---- Data extract

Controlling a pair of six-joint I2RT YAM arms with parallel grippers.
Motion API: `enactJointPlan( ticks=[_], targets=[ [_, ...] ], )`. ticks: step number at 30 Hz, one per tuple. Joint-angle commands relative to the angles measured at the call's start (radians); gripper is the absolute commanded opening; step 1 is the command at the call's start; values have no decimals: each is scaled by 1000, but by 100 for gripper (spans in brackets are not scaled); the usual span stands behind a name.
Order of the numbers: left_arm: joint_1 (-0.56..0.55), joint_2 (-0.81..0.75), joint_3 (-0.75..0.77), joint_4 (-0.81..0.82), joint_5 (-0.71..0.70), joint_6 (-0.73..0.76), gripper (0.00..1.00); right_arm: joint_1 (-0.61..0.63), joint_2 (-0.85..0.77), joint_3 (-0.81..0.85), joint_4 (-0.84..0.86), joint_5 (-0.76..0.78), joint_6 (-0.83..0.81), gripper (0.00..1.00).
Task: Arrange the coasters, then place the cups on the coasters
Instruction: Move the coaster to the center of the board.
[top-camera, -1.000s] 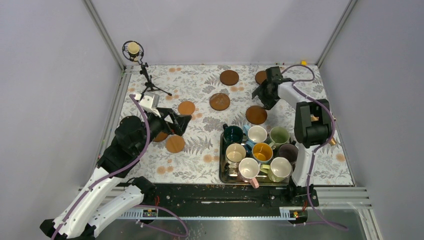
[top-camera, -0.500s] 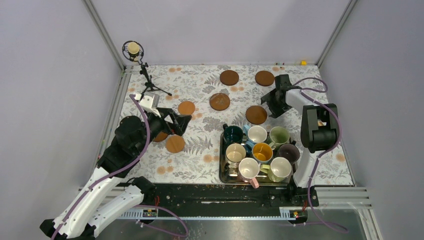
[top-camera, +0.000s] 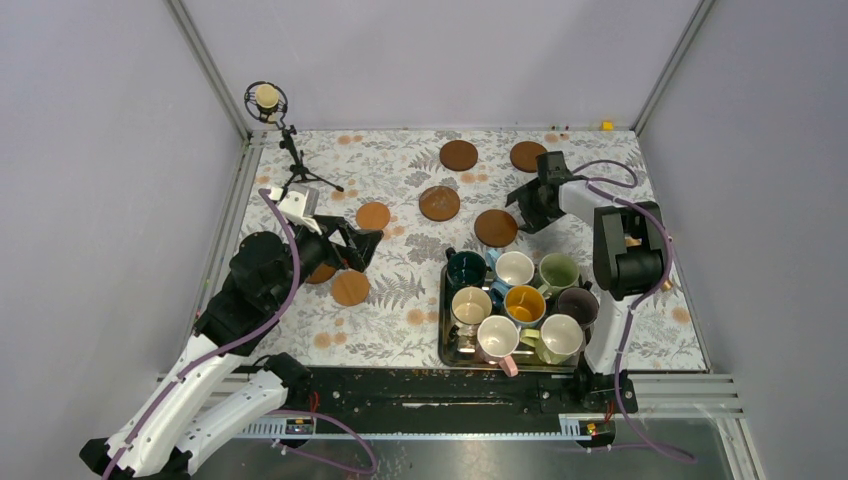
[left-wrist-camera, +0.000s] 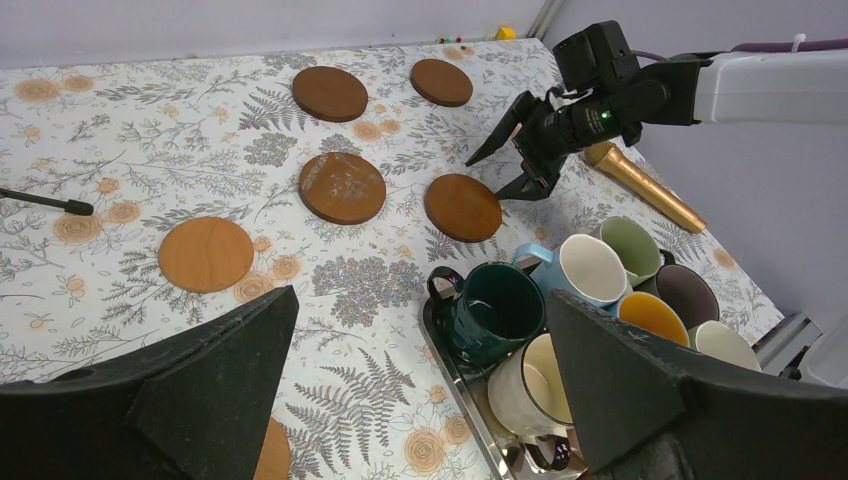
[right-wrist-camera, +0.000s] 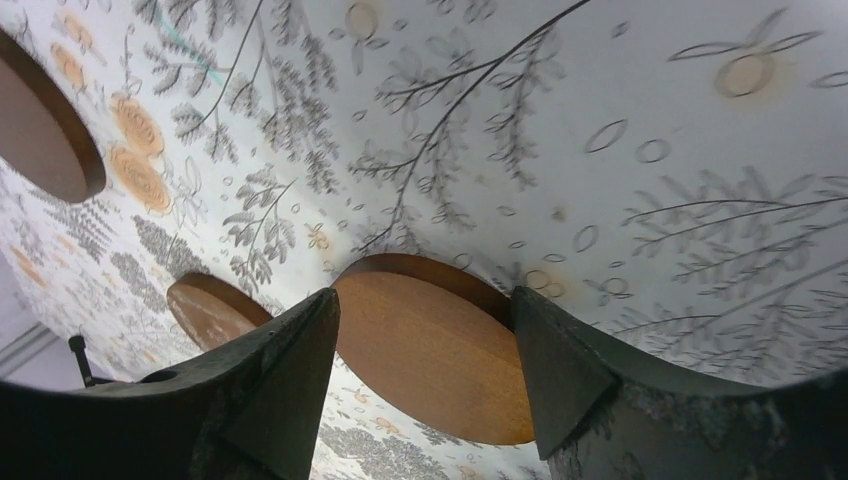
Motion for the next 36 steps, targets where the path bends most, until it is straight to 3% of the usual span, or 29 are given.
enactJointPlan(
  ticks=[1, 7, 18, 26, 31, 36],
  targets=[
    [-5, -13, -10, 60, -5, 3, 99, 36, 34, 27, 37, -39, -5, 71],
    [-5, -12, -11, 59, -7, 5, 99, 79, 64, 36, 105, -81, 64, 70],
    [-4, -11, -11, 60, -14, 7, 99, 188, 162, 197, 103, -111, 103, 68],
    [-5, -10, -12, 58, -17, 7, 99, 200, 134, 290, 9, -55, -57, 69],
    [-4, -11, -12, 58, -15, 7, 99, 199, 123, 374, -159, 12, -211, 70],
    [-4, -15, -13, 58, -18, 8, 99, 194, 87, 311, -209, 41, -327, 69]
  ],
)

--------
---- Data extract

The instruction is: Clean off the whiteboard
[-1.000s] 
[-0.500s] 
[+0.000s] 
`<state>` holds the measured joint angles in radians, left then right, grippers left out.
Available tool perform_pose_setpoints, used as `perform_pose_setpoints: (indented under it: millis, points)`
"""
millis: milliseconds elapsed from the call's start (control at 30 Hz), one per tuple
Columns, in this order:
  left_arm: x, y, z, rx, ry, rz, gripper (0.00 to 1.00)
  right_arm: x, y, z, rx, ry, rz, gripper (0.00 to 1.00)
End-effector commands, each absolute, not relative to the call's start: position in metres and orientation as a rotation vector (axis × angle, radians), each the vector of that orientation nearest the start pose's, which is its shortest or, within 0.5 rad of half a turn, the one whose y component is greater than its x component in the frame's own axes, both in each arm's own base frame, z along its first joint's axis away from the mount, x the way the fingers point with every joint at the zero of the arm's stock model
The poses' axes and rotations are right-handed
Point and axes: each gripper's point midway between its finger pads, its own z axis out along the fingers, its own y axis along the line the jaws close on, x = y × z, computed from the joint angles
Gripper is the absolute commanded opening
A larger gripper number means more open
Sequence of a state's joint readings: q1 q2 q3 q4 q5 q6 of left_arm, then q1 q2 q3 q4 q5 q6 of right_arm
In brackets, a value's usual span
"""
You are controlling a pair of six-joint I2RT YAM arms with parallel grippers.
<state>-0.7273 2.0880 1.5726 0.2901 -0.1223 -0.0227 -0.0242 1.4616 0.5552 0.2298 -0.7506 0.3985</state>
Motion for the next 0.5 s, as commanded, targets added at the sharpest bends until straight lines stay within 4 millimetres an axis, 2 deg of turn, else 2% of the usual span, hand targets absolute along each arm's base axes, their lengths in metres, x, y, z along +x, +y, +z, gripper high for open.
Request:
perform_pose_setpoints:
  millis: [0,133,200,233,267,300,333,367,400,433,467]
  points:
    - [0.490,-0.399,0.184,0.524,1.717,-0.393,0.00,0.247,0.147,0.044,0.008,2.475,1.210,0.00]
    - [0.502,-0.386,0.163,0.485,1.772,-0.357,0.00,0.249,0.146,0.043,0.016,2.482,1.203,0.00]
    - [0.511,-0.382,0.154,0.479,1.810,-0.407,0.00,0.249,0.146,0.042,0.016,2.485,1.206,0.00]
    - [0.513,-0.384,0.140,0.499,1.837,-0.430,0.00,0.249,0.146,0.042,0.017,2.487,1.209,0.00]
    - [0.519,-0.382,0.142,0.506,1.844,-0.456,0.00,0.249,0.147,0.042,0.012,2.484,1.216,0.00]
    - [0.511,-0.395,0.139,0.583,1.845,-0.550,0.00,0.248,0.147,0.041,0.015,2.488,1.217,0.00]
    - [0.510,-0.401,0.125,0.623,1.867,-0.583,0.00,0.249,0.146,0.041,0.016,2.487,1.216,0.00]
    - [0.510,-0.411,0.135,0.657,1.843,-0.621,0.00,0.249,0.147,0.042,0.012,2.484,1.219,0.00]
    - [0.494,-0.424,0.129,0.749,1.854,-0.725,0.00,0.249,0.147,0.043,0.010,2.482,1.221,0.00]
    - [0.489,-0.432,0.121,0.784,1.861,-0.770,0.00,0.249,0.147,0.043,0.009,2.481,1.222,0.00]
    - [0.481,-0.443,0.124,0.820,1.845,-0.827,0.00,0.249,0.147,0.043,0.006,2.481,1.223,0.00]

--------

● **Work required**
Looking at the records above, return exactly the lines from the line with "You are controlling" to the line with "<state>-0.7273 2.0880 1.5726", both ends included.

● **Problem solution**
You are controlling a pair of six-joint I2RT YAM arms with parallel grippers.
<state>-0.7273 2.0880 1.5726 0.2901 -0.1223 -0.0227 -0.0242 1.4616 0.5552 0.2298 -0.7506 0.3985</state>

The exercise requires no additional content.